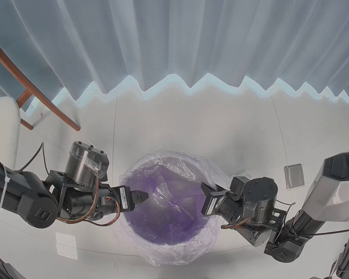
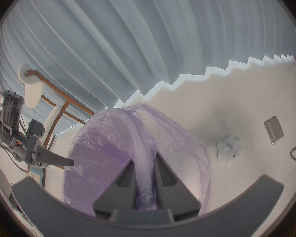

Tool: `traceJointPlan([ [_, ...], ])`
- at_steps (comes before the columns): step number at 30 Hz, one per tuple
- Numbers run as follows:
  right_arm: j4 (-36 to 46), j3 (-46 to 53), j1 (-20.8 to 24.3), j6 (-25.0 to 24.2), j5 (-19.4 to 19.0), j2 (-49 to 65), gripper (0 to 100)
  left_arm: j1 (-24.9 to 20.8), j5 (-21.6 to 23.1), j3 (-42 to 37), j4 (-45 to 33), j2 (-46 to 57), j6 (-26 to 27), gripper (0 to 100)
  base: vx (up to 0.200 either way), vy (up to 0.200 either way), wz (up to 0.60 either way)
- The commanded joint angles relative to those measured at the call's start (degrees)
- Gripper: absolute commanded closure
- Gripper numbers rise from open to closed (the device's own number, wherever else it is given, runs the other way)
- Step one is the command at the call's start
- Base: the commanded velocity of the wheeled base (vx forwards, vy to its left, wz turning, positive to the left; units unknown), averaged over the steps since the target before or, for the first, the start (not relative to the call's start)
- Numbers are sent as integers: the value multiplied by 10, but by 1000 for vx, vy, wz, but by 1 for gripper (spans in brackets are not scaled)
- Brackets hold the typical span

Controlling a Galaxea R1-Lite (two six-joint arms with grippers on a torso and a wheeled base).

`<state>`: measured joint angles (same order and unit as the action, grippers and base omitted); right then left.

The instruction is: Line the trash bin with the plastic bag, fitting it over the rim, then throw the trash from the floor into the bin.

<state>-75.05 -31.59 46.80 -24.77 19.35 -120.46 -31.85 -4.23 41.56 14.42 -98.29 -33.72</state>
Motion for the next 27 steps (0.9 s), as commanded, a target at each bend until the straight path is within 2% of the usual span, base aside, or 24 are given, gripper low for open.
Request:
traceJointPlan([
  [1, 0, -2, -1, 0, 0, -1, 100, -9, -6, -16, -7, -1, 1, 0, 0, 0, 0],
  [10, 0, -7, -1, -2, 0, 0, 100, -20, -20, -26, -19, -8, 0, 0, 0, 0, 0],
  [20, -15, -1, 2, 0, 1, 16, 100, -20, -21, 19, -26, -72, -6, 0, 0, 0, 0],
  [21, -15, -1, 2, 0, 1, 17, 100, -20, -21, 24, -26, -76, -6, 100, 0, 0, 0],
  [27, -16, 0, 4, 0, 1, 23, 100, -20, -46, 39, -27, -83, -7, 100, 0, 0, 0],
])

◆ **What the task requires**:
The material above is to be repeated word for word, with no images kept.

◆ **Task solution**:
Tool: `traceJointPlan([ [_, ...], ])`
- at_steps (comes before the columns): step number at 30 Hz, one per tuple
- Numbers run as follows:
  right_arm: j4 (-36 to 46), j3 (-46 to 53), j1 (-20.8 to 24.3), j6 (-25.0 to 24.2), j5 (-19.4 to 19.0), j2 (-49 to 65), gripper (0 to 100)
  left_arm: j1 (-24.9 to 20.8), j5 (-21.6 to 23.1), j3 (-42 to 37), j4 (-45 to 33), j2 (-46 to 57), j6 (-26 to 27), gripper (0 to 100)
  base: vx (up to 0.200 either way), vy (up to 0.200 either way), wz (up to 0.60 either way)
- The commanded joint angles relative to those measured at the call's start (degrees)
- Gripper: absolute commanded closure
- Gripper numbers rise from open to closed (the device's own number, wherever else it is given, runs the other way)
- Step one is the command at the call's start
- Base: the commanded velocity of the wheeled base (vx forwards, vy to its left, wz turning, positive to the left; units unknown), averaged over the steps since the target before or, for the first, the start (not relative to the call's start)
- Numbers are sent as integers: the value multiplied by 10, but by 1000 for vx, vy, wz, but by 1 for gripper (spans in brackets are not scaled)
- Brackets hold the typical span

Controlling a Galaxea R1-Lite (two six-joint arms with grippers on a torso and a wheeled base).

`<state>`: measured joint angles (same order and unit as the action, grippers and base omitted); right then left.

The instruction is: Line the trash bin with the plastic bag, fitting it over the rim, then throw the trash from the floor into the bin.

<state>-75.05 -31.59 46.80 -24.77 19.35 -120.46 -31.85 -4.23 41.56 14.42 -98.29 -33.72</state>
Motion for the next 27 steps (0.9 s), as commanded, a target at each bend until the straight path is within 2% of the usual span, base aside, or 24 are given, gripper low for open.
Request:
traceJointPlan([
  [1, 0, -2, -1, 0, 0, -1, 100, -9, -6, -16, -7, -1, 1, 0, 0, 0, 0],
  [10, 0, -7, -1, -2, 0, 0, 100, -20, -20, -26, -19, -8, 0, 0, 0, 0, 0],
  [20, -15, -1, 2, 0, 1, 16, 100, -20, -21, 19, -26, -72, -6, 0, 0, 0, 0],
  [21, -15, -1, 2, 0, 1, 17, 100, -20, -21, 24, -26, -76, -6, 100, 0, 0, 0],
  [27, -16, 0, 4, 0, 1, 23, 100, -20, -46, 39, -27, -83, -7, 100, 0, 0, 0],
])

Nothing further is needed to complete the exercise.